Décidé à l'ignorer, je me râcle la gorge pour attirer l'attention d'Akim.

— T'as terminé ?

— Oh, oui, confirme-t-il avec un coup d'oeil machinal vers ses restes. Je ne pourrais pas en avaler une bouchée de plus.

— Je vais demander un doggy bag, alors. Tu veux commander autre chose avant qu'on s'en aille ?

— N-Non, merci, décline-t-il, paraissant un chouia bouleversé. Il faut juste... que j'aille aux toilettes. Tiens, ce soir c'est moi qui t'offre le repas.

Déjà debout, il plonge la main dans la poche de sa veste et sort quelques billets de son portefeuille.

— Non, c'est bon. C'est moi qui t'ai proposé de-

— S'il te plaît, Séraphin, j'insiste.

Il pose l'argent sur la table et s'excuse de nouveau avant de s'éclipser vers les toilettes. Sans doute l'évocation impromptue de Thys l'a-t-elle troublé. Nous en parlons généralement peu. Pour la même raison que nous évitons d'aborder des sujets trop délicats depuis son épisode psychotique ; la peur de susciter discorde et rancœur.

L'espace de quelques secondes, je suis pensivement Akim du regard puis me lève pour me rendre au comptoir.

« Eh bien ! C’est vraiment ce qu’on appelle une envie pressante. »

Je tourne un œil interrogateur vers Améthyste. Elle me désigne en gloussant un type encapuchonné qui se rue vers les toilettes. Je secoue légèrement la tête face à son humour on ne peut plus enfantin.

« Aller, me taquine-t-elle, avoue qu'elle était bonne ma blague. »

— Je suis plein de choses, frangine, mais menteur ne figure pas sur la liste.

« Rabajois y vient par contre en tête ! » rétorque-t-elle avant de me tirer la langue.

Je me retiens de rire, puisqu'aux yeux des autres je suis seul dans cette file d'attente.

Thys a toujours eu cette personnalité rafraîchissante qui me détourne de ma grisaille émotionnelle. Supporter ses caprices de temps à autre, c'est le prix que j'ai toujours accepté de payer pour profiter de la chance d'être baigné et réchauffé par sa lumière intarissable.

Elle continue à me coller quelques instants pendant que je patiente pour régler. Occupé à vérifier ma boîte mail, à la recherche d'une réponse de Vasilevnik concernant mon mandat, je ne porte pas une grande attention au fait que Thys disparaisse tout d'un coup. Les esprits tendent à se déplacer sans crier gare, au moindre coup de tête. Ma cadette ne fait pas exception à la règle.

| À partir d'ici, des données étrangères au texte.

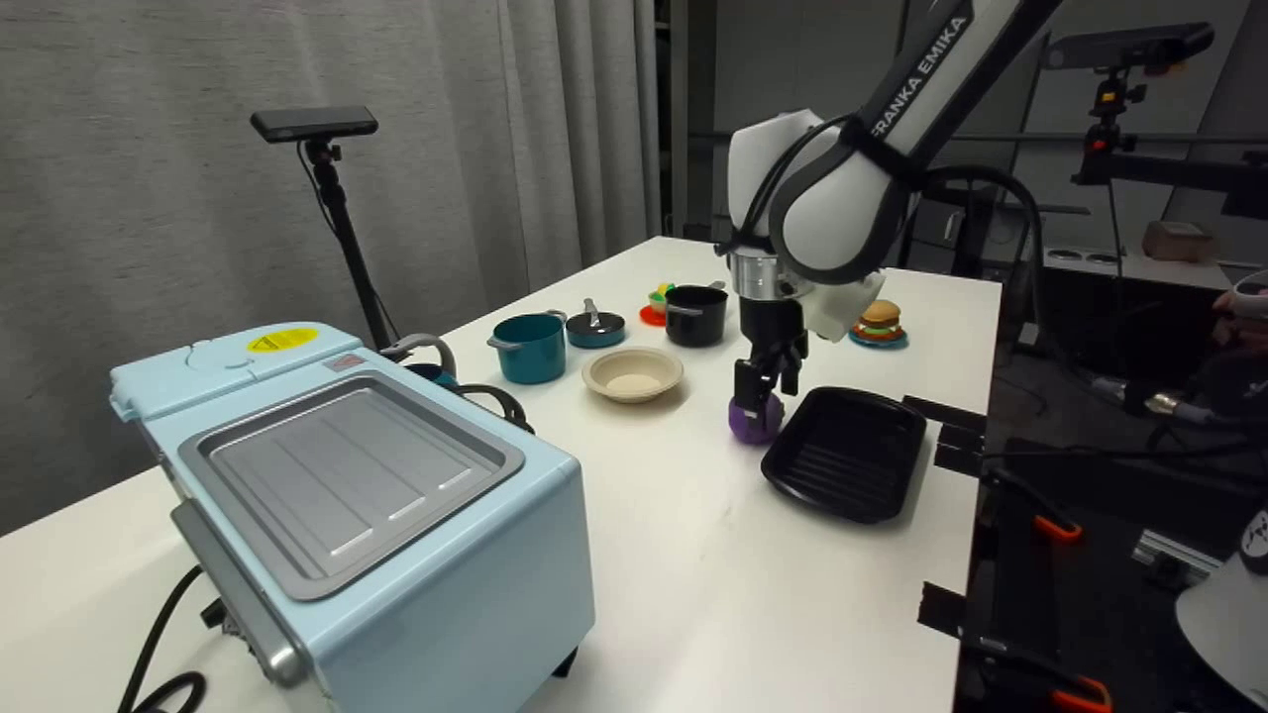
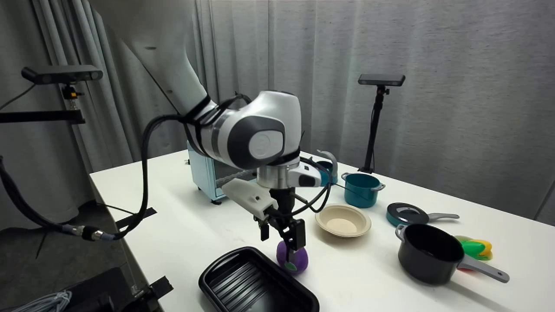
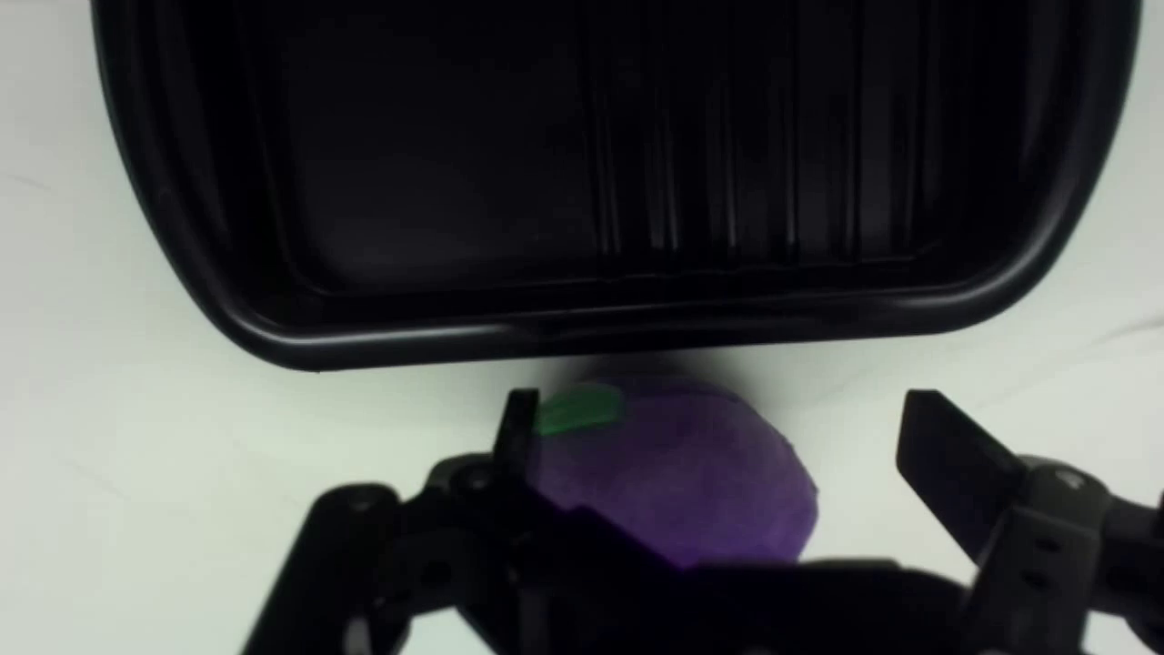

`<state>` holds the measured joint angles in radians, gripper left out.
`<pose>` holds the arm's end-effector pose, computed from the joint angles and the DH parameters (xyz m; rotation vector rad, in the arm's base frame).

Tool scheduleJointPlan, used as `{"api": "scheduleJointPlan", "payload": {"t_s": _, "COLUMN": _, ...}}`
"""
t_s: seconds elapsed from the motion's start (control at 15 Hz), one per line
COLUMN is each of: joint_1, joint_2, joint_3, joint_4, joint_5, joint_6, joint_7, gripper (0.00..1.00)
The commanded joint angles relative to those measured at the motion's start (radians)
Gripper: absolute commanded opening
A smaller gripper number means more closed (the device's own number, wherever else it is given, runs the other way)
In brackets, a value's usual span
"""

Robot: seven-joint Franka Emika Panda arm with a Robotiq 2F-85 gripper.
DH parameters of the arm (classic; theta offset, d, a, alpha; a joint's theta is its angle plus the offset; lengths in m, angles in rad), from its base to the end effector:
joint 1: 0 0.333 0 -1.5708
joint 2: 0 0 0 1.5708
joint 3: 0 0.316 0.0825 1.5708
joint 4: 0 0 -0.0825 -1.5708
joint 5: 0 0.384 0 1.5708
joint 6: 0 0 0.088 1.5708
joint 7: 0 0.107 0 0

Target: Put the purple plushie in the white bowl

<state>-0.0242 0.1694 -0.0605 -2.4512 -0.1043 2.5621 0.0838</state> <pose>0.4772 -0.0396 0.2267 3.0732 -0.1214 -0.0901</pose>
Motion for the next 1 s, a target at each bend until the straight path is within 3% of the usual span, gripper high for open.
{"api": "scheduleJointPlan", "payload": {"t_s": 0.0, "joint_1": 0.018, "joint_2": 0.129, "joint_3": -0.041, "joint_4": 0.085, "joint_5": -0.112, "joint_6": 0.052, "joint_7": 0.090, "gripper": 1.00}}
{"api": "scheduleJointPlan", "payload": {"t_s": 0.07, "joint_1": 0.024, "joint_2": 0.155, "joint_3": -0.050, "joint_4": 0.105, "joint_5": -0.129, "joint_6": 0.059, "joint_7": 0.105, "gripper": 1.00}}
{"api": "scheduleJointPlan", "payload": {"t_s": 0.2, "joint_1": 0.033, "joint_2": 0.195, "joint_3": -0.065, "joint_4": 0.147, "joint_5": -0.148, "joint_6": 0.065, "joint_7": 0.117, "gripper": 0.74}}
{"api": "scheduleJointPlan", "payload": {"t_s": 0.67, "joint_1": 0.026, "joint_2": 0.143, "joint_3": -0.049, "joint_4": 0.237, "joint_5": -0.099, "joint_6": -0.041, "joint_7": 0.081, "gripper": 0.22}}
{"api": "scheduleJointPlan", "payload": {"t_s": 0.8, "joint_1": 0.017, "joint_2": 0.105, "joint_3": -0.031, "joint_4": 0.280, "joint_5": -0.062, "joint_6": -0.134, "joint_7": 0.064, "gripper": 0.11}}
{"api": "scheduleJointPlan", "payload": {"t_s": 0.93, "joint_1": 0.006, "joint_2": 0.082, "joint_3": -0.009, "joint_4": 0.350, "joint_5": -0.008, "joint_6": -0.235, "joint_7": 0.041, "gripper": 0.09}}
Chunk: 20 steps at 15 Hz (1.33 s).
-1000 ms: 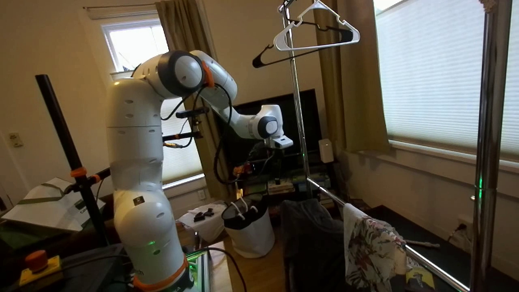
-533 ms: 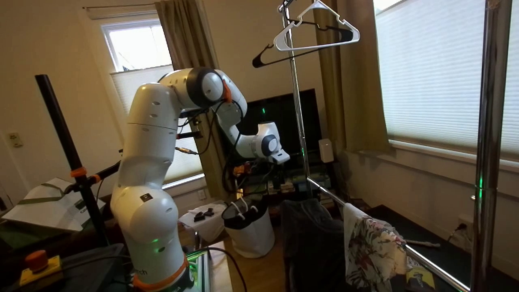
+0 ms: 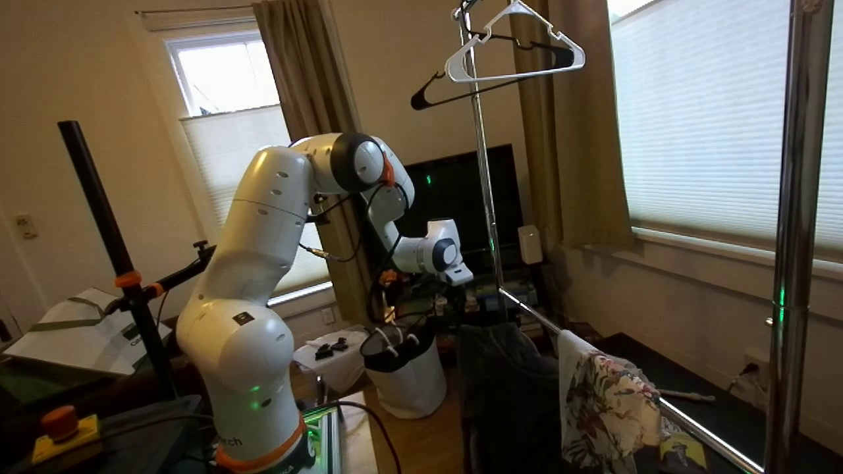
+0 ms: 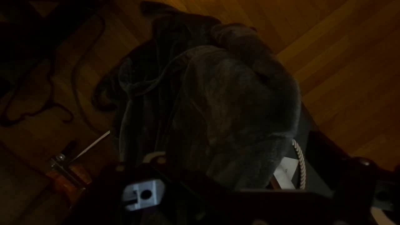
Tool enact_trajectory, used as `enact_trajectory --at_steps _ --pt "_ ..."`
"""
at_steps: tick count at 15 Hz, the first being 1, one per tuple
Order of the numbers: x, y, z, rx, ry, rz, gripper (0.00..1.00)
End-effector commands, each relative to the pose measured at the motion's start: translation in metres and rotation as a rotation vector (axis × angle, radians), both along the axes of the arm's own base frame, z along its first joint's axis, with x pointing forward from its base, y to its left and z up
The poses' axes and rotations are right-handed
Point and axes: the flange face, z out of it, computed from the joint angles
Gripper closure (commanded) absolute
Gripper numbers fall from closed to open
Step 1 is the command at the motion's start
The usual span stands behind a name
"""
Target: Pick up the gray robe with the coat hanger and hang it on the top rail
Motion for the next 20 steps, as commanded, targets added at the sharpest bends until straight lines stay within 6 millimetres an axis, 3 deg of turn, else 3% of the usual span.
enact_trajectory --at_steps 1,9,10,12,20 --pt "0.01 -0.002 -0.006 -0.042 -0.024 -0.082 0.0" --pt "0.038 0.001 -0.035 -0.083 -0.065 -0.178 0.02" --pt "0.037 0.003 -0.038 -0.089 -0.048 -0.175 0.26" --pt "0.034 0.005 -0.043 -0.111 -0.017 -0.174 0.3" --pt "0.034 0.005 -0.045 -0.171 0.018 -0.195 0.93"
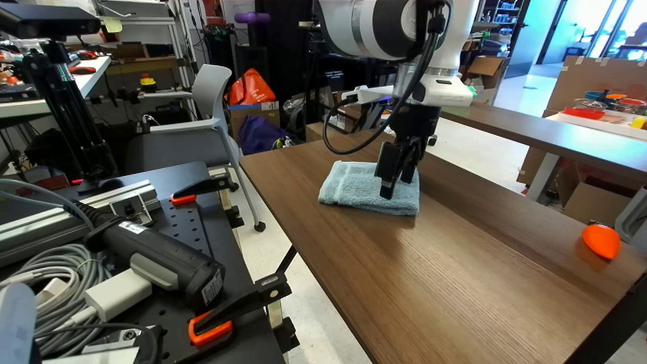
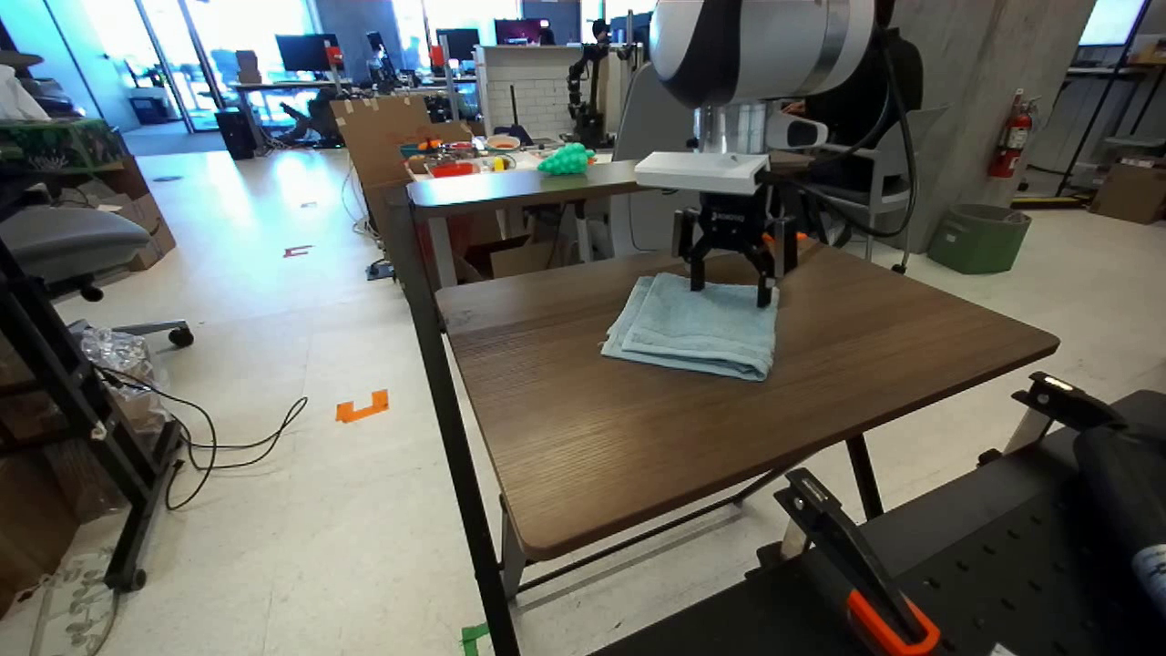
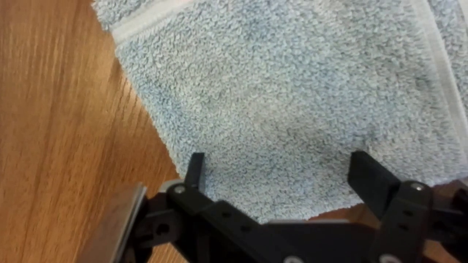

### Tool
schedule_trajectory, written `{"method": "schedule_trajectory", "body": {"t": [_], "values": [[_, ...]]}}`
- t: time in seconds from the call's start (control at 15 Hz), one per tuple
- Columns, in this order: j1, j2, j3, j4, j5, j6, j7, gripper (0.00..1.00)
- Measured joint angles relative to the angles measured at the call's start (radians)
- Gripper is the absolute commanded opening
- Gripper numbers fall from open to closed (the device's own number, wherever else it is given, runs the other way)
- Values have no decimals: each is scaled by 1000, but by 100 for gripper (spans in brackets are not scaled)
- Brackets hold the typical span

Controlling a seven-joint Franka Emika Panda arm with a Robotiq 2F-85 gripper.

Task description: Use the towel to wipe the table

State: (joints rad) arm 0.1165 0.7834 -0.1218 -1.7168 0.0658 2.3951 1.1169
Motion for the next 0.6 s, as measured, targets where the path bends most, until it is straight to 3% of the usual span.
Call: {"method": "schedule_trajectory", "body": {"t": [0.6], "values": [[-12,-20,60,3,84,4,-30,100]]}}
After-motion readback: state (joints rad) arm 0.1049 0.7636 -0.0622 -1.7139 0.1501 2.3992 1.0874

« Séra, viens vite ! hurle-t-elle soudain depuis la porte des toilettes. Eli est en train de se faire arrêter ! »

Frappé d'une subite chaire de poule, je lève brusquement les yeux de mon écran.

___

Nipsey Hussle* : artiste noir américain multi talent, mais surtout rappeur, assassiné en 2019. Il était très populaire à Los-Angeles, d'où il était originaire, car il était engagé, promouvait la culture et la réussite, et, étant entrepreneur, il investissait dans son quartier local. Sa mort a aussi beaucoup touché le milieu du hip-hop.

Note : aux États-Unis, certaines chorales reprennent des chansons populaires prisées pour en faire des louanges. Cela permet de dynamiser leur église et de se connecter aux membres, notamment les plus jeunes.